• **Exercise requirements**
Below is a listing with pictures. Repeat exactly the lines starting at the one holding "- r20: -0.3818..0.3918" and going on through the one holding "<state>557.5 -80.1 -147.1", and leave every picture out.
##### Data for the task
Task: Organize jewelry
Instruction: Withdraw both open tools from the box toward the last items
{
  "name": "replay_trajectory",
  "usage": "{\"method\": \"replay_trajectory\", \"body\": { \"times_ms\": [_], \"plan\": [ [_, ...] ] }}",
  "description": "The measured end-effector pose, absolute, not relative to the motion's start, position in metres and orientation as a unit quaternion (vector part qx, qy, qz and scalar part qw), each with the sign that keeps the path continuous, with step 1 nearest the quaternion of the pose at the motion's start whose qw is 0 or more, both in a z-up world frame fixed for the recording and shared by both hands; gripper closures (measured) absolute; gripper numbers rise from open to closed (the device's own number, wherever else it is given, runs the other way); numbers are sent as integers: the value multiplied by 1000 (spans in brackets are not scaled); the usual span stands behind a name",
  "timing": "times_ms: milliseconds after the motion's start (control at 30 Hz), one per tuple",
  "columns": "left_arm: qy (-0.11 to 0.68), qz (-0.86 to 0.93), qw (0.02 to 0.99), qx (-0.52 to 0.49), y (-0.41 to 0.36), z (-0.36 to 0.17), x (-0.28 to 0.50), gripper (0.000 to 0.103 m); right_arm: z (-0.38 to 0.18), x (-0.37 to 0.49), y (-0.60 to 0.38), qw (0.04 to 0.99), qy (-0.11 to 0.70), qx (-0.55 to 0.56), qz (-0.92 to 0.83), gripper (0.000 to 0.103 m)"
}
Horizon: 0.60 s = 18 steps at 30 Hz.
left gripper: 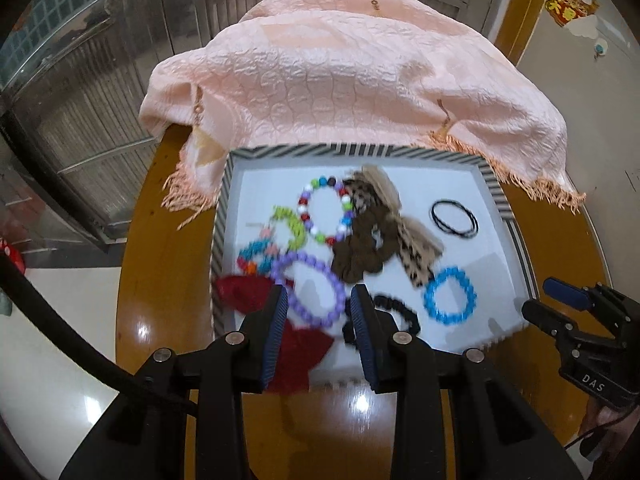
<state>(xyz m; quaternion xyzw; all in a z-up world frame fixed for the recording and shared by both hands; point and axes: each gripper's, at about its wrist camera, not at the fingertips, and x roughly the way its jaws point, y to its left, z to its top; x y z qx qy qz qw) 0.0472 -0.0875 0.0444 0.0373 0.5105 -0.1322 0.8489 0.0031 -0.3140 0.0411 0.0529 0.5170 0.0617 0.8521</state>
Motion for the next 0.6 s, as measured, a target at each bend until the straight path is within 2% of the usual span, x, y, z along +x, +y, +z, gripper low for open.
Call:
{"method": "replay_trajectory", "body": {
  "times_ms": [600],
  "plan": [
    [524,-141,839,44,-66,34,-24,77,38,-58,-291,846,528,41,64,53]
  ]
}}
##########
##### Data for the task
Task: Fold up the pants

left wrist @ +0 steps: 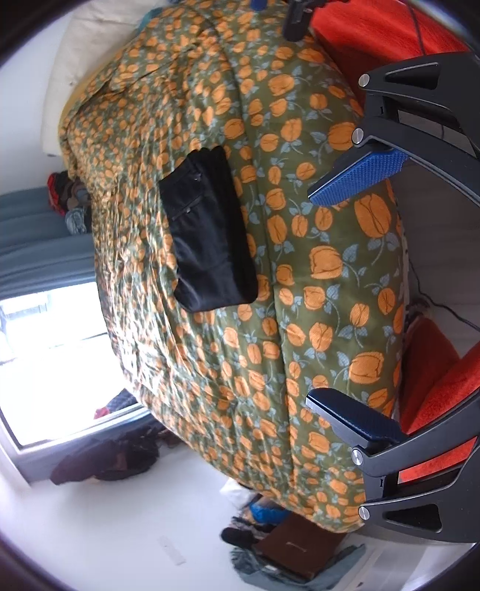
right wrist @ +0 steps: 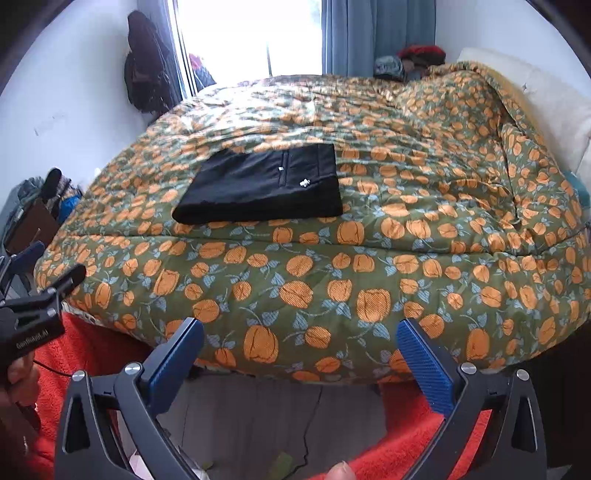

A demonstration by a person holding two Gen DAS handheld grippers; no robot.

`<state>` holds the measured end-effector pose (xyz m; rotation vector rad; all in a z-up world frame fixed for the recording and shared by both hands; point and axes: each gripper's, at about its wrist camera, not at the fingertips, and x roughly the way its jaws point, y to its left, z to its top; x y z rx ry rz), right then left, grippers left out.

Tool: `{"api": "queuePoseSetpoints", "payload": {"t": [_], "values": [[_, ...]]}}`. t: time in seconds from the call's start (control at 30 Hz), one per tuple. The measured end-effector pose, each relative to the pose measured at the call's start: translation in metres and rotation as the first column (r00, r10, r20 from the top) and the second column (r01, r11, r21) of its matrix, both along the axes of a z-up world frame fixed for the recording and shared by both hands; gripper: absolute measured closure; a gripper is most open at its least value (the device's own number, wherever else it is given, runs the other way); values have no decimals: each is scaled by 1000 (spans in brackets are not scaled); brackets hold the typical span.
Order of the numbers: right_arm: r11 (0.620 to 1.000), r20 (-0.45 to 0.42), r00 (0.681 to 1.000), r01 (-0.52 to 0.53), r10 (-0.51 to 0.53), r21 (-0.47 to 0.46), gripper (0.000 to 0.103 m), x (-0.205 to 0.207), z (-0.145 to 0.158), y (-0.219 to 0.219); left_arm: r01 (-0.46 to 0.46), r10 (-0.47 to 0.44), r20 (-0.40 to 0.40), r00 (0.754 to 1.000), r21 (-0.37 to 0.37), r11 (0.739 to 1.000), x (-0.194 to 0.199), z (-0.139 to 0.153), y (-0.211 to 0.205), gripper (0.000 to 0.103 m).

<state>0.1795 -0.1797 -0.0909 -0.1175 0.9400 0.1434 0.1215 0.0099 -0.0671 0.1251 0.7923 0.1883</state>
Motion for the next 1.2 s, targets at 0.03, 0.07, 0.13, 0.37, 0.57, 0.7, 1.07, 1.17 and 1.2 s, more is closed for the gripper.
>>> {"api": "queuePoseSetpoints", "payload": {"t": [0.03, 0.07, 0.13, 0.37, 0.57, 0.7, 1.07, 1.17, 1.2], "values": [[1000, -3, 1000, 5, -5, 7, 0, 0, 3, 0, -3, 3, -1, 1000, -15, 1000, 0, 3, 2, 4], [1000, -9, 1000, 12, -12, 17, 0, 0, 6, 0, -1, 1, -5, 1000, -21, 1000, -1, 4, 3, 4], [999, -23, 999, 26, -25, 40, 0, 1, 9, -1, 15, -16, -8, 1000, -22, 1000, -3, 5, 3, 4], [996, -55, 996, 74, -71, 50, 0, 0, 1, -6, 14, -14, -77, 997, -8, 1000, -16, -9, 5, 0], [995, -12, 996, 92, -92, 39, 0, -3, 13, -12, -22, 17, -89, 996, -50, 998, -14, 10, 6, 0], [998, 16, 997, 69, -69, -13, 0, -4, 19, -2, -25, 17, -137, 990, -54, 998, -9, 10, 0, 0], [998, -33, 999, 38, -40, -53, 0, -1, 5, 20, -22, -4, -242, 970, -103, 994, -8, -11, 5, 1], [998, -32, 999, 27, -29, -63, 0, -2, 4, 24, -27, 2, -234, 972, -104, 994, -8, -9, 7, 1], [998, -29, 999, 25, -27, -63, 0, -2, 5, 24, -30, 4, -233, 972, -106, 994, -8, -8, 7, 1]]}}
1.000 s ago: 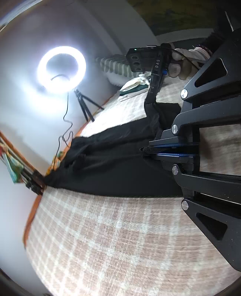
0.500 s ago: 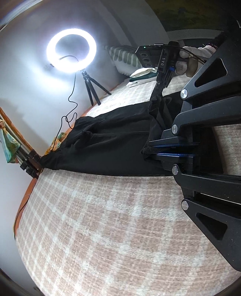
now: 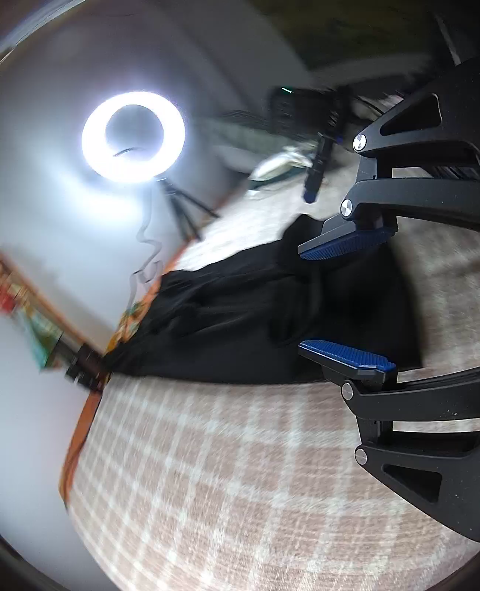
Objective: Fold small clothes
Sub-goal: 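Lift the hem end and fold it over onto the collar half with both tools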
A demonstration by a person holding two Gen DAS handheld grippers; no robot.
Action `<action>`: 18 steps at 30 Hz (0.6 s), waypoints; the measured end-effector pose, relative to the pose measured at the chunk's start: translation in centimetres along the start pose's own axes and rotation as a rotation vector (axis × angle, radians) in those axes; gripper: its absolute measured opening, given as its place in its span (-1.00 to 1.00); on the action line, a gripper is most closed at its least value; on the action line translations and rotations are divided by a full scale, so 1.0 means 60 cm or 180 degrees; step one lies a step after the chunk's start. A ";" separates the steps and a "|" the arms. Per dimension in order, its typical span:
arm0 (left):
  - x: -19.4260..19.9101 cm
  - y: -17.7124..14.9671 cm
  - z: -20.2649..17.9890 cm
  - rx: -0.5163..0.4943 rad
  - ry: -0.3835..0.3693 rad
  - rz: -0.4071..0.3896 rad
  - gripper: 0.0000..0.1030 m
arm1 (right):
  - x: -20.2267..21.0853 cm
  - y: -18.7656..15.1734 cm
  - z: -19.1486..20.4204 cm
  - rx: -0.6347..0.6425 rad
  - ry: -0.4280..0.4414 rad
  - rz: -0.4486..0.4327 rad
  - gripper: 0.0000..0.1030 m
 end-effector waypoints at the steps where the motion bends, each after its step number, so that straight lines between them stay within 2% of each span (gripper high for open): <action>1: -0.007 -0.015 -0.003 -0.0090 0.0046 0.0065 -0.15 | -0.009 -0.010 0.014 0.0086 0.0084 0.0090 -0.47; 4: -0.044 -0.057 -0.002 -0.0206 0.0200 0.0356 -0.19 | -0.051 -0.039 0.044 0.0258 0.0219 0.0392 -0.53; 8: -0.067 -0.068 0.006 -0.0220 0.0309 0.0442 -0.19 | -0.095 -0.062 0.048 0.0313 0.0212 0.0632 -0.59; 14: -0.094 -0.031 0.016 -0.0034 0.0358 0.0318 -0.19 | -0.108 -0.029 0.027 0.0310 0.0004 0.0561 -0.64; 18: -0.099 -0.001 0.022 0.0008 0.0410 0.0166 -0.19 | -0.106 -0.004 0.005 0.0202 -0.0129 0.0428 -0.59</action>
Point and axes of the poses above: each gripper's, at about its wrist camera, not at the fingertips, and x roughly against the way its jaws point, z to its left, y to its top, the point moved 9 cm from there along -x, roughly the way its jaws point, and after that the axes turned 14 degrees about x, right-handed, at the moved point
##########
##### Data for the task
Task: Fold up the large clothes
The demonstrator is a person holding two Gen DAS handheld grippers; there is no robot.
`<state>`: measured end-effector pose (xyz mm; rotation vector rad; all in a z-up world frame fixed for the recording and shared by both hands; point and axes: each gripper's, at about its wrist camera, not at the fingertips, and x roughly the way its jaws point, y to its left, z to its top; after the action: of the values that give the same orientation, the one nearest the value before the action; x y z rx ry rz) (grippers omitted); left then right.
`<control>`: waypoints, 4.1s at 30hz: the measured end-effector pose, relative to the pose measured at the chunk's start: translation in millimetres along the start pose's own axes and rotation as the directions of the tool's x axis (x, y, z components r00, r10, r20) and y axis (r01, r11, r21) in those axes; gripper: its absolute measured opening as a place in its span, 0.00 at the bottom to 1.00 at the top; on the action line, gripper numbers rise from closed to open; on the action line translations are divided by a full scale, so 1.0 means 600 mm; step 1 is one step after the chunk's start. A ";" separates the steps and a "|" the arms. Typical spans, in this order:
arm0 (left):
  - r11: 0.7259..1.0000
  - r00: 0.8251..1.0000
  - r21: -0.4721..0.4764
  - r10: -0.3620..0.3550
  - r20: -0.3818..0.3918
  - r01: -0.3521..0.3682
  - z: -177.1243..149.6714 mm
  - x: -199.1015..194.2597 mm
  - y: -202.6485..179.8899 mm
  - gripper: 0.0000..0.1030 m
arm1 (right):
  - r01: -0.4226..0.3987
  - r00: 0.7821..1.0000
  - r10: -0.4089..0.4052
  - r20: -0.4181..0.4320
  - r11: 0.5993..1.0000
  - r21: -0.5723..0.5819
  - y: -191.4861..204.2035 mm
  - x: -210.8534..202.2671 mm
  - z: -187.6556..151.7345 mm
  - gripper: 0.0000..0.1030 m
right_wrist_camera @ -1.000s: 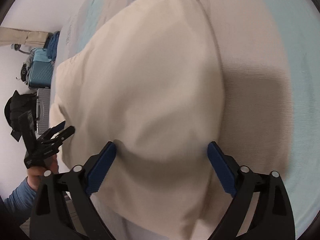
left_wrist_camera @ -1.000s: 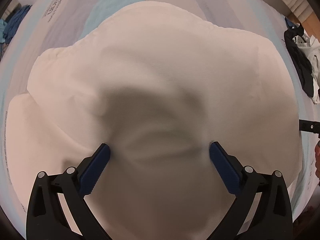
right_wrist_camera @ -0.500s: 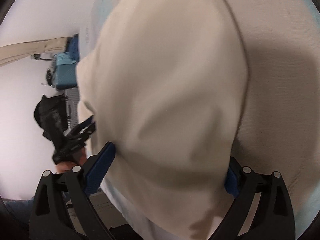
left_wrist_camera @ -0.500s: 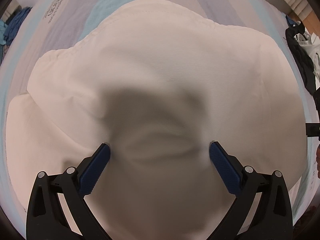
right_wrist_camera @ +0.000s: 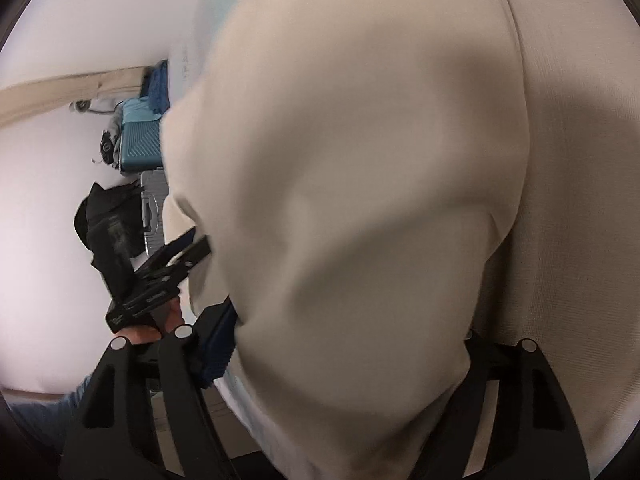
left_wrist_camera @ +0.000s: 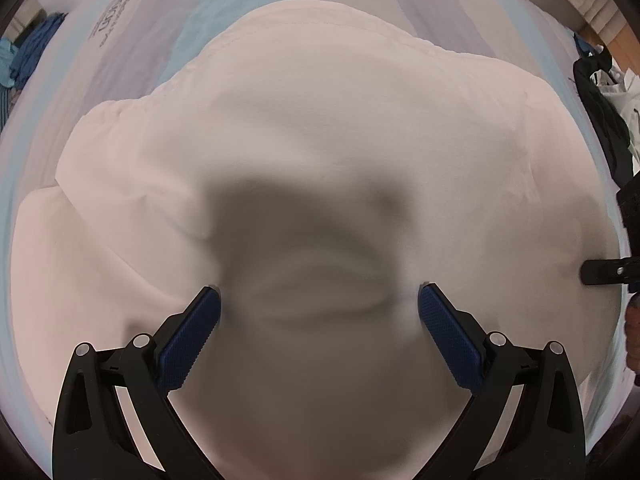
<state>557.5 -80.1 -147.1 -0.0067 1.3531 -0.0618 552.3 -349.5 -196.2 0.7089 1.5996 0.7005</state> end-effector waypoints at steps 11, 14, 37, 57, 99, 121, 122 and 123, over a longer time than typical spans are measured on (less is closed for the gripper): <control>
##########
• **Written response**
  - r20: -0.3818..0.3918
  - r01: -0.3521..0.3682
  - z: -177.1243..149.6714 mm
  - x: -199.1015..194.2597 mm
  - y: -202.6485..179.8899 mm
  - gripper: 0.0000..0.1030 m
arm1 (right):
  - r01: -0.4226..0.3987
  - r00: 0.7821..1.0000
  - r10: -0.4089..0.4052
  - r20: -0.4181..0.4320
  - r11: 0.5993..1.0000
  - r21: -0.5723..0.5819
  - y: -191.4861..204.2035 mm
  - x: -210.8534..202.2671 mm
  - z: -187.6556..151.7345 mm
  - gripper: 0.0000..0.1030 m
right_wrist_camera @ -1.000s: 
left_wrist_camera @ -1.000s: 
right_wrist_camera @ -0.500s: 
left_wrist_camera @ -0.500s: 
right_wrist_camera @ +0.000s: 
left_wrist_camera @ +0.000s: 
<state>557.5 -80.1 -147.1 -0.0067 1.3531 -0.0618 552.3 -349.5 -196.2 0.7089 1.5996 0.7005</state> end-effector waypoints at steps 11, 14, 37, 57, 99, 121, 122 and 123, over a longer time than typical spans are measured on (less is closed for the gripper): <control>

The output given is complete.